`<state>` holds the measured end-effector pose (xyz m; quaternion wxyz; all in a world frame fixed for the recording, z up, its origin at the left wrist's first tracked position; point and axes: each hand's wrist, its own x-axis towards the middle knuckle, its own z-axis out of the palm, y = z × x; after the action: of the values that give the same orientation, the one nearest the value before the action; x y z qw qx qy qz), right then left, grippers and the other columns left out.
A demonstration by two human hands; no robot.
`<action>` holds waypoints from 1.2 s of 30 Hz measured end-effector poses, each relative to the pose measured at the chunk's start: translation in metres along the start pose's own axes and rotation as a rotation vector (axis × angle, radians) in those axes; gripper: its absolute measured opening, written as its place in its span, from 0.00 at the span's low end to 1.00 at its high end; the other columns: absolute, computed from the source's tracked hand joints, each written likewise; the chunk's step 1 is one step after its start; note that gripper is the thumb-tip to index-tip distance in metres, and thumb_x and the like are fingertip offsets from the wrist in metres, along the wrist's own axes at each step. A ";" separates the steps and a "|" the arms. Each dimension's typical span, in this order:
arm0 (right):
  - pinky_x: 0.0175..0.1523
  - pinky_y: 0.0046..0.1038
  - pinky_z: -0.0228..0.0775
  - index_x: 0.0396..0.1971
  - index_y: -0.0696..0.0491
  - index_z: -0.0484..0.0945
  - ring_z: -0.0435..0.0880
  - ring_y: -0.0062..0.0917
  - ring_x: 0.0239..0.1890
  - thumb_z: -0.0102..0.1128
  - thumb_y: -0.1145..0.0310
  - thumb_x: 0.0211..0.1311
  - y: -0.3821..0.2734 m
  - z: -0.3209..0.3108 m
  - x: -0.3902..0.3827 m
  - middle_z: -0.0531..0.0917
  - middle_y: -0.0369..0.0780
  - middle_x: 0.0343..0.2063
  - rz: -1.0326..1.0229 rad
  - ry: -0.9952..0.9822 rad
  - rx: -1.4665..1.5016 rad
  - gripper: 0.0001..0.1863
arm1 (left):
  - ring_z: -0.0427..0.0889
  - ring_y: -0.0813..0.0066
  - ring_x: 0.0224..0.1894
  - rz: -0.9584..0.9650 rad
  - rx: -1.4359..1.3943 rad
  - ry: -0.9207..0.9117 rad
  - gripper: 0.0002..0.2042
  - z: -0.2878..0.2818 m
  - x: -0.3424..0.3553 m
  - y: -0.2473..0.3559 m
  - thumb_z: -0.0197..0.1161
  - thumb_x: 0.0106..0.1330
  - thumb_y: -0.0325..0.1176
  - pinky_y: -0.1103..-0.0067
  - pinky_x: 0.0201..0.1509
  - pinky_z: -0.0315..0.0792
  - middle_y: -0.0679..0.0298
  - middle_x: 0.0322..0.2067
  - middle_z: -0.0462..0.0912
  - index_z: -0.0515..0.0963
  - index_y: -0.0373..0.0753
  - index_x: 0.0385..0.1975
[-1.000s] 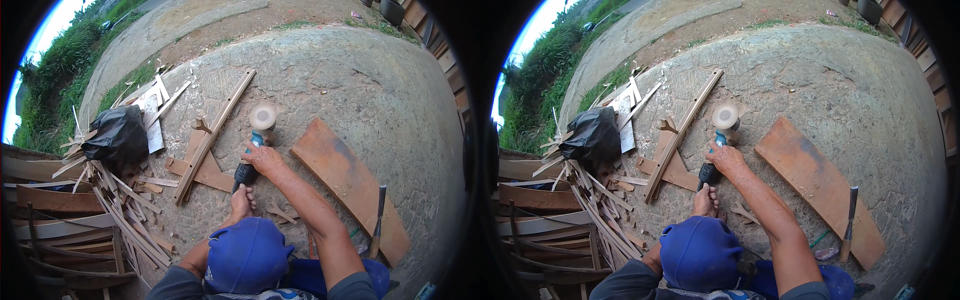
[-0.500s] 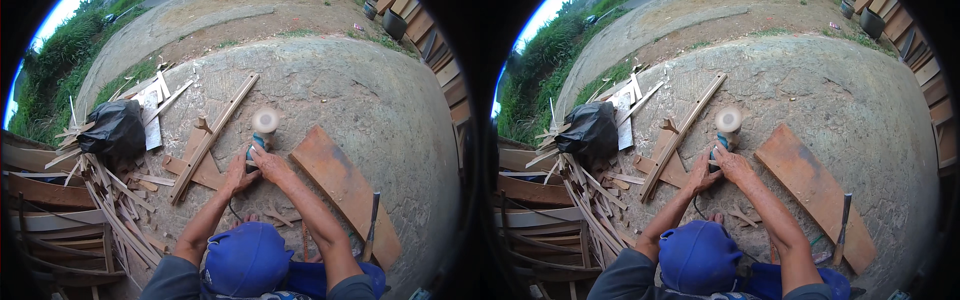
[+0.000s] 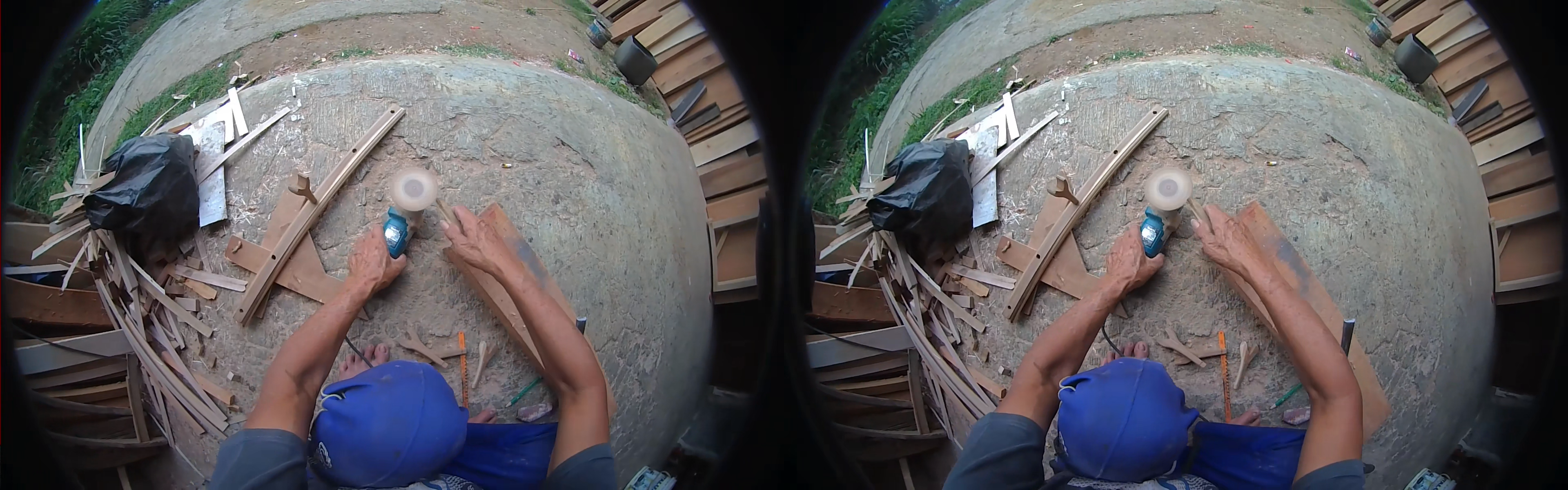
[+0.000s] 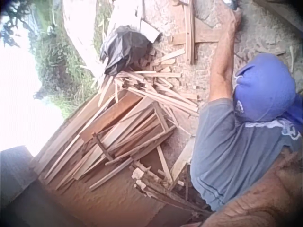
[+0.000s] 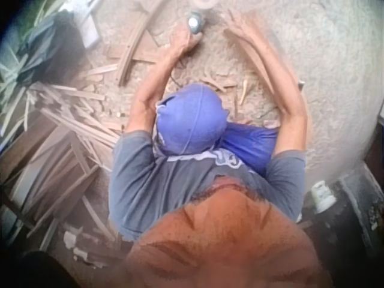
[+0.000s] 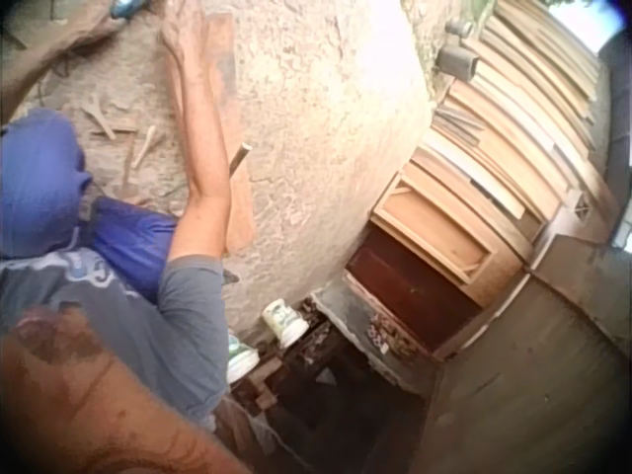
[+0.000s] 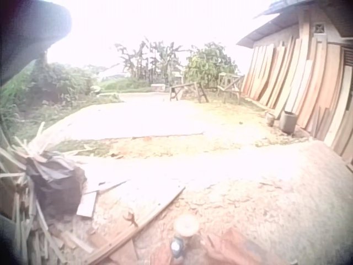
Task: The person carves a small wooden piece using a chisel and mallet, then smooths it with a power sander. They fit the carved piece into a slot on a larger wooden frame and continue refining the shape.
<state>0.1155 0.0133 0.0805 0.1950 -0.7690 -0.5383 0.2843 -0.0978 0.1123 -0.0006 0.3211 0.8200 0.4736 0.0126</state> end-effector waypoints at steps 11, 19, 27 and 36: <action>0.52 0.42 0.73 0.53 0.57 0.72 0.83 0.47 0.46 0.55 0.58 0.74 0.031 -0.025 -0.047 0.82 0.52 0.37 0.022 0.148 0.020 0.19 | 0.78 0.45 0.53 0.072 0.039 -0.001 0.30 0.003 -0.024 0.009 0.72 0.54 0.43 0.57 0.56 0.74 0.45 0.46 0.79 0.69 0.33 0.52; 0.49 0.43 0.75 0.55 0.53 0.74 0.86 0.46 0.44 0.54 0.56 0.73 0.056 -0.009 -0.063 0.85 0.50 0.39 -0.006 0.121 0.060 0.19 | 0.80 0.45 0.52 0.067 0.094 -0.041 0.29 0.014 -0.020 0.021 0.73 0.55 0.41 0.56 0.55 0.75 0.44 0.46 0.80 0.70 0.33 0.51; 0.47 0.40 0.74 0.54 0.52 0.76 0.84 0.39 0.40 0.52 0.55 0.75 0.053 -0.003 -0.038 0.83 0.47 0.34 0.077 0.039 0.156 0.19 | 0.81 0.45 0.52 0.059 0.123 -0.063 0.28 0.009 -0.010 0.029 0.73 0.55 0.41 0.57 0.57 0.76 0.43 0.46 0.81 0.69 0.33 0.51; 0.47 0.36 0.73 0.49 0.57 0.79 0.82 0.31 0.38 0.54 0.54 0.74 0.058 0.000 -0.032 0.82 0.43 0.33 0.090 0.076 0.319 0.20 | 0.82 0.43 0.51 0.072 0.145 -0.070 0.29 0.011 -0.007 0.027 0.73 0.54 0.42 0.56 0.56 0.76 0.43 0.45 0.82 0.69 0.33 0.50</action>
<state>0.1493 -0.0367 0.0528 0.3221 -0.7618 -0.4437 0.3451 -0.0779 0.0915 0.0069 0.2767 0.8576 0.4318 -0.0388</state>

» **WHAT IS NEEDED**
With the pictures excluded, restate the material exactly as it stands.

» **WRITTEN SOLUTION**
`<state>` holds the measured end-effector pose (xyz m; quaternion wxyz; all in a world frame fixed for the recording, z up, its origin at the left wrist's first tracked position; point and axes: each hand's wrist, its own x-axis towards the middle knuckle, its own z-axis out of the palm, y = z × x; after the action: of the values that give the same orientation, the one nearest the value before the action; x y z qw qx qy qz), right then left, grippers and the other columns left out.
A demonstration by two human hands; no robot.
`<action>` holds waypoints from 1.2 s of 30 Hz measured end-effector poses, each relative to the pose measured at the chunk's start: translation in metres along the start pose's own axes and rotation as a rotation vector (axis × angle, radians) in those axes; gripper: its absolute measured opening, written as its place in its span, from 0.00 at the span's low end to 1.00 at its high end; the other columns: absolute, computed from the source's tracked hand joints, each written likewise; the chunk's step 1 is one step after its start; note that gripper is the thumb-tip to index-tip distance in metres, and thumb_x and the like are fingertip offsets from the wrist in metres, along the wrist's own axes at each step. A ";" separates the steps and a "|" the arms. Each dimension's typical span, in this order:
arm0 (right):
  - pinky_x: 0.0175..0.1523
  - pinky_y: 0.0046..0.1038
  - pinky_z: -0.0228..0.0775
  - index_x: 0.0396..0.1971
  - index_y: -0.0696..0.0491
  - index_z: -0.0484..0.0945
  - ring_z: -0.0435..0.0880
  - ring_y: -0.0062..0.0917
  - ring_x: 0.0239..0.1890
  - thumb_z: -0.0102..0.1128
  - thumb_y: -0.1145..0.0310
  - thumb_x: 0.0211..0.1311
  - y: -0.3821..0.2734 m
  - z: -0.3209..0.3108 m
  - x: -0.3902..0.3827 m
  - middle_z: -0.0531..0.0917
  - middle_y: -0.0369..0.0780
  - middle_x: 0.0343..0.2063
  - rz: -1.0326..1.0229 rad
  - ry: -0.9952..0.9822 rad
  - rx: -1.4665..1.5016 rad
  - gripper: 0.0001..0.1863
arm1 (left):
  - ring_z: -0.0427..0.0889
  - ring_y: -0.0813..0.0066
  - ring_x: 0.0224..0.1894
  - rz: -0.9584..0.9650 rad
  - rx: -1.4359..1.3943 rad
  - ry: -0.9207..0.9117 rad
  - gripper: 0.0002..0.2042
  - z: -0.2878..0.2818 m
  - x: -0.3424..0.3553 m
  - y: -0.2473..0.3559 m
  - thumb_z: -0.0197..0.1161
  - thumb_x: 0.0106..0.1330
  - thumb_y: -0.0325..0.1176
  - pinky_y: -0.1103..-0.0067
  - pinky_x: 0.0201..0.1509
  - pinky_z: -0.0315..0.0792
  - middle_y: -0.0679..0.0298
  - middle_x: 0.0322..0.2067
  - middle_z: -0.0462..0.0912
  - index_z: -0.0515..0.0963
  - index_y: -0.0373..0.0753
  - index_x: 0.0385..0.1975
[-1.000s] 
[-0.500s] 
[+0.000s] 
[+0.000s] 
[+0.000s] 
[+0.000s] 
[+0.000s] 
Task: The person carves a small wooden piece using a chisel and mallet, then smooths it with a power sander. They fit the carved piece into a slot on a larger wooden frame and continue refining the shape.
<state>0.1155 0.0133 0.0805 0.1950 -0.7690 -0.5383 0.2843 -0.0978 0.1123 -0.0006 0.3211 0.8200 0.4736 0.0126</state> end-effector waypoints at steps 11, 19, 27 and 36: <action>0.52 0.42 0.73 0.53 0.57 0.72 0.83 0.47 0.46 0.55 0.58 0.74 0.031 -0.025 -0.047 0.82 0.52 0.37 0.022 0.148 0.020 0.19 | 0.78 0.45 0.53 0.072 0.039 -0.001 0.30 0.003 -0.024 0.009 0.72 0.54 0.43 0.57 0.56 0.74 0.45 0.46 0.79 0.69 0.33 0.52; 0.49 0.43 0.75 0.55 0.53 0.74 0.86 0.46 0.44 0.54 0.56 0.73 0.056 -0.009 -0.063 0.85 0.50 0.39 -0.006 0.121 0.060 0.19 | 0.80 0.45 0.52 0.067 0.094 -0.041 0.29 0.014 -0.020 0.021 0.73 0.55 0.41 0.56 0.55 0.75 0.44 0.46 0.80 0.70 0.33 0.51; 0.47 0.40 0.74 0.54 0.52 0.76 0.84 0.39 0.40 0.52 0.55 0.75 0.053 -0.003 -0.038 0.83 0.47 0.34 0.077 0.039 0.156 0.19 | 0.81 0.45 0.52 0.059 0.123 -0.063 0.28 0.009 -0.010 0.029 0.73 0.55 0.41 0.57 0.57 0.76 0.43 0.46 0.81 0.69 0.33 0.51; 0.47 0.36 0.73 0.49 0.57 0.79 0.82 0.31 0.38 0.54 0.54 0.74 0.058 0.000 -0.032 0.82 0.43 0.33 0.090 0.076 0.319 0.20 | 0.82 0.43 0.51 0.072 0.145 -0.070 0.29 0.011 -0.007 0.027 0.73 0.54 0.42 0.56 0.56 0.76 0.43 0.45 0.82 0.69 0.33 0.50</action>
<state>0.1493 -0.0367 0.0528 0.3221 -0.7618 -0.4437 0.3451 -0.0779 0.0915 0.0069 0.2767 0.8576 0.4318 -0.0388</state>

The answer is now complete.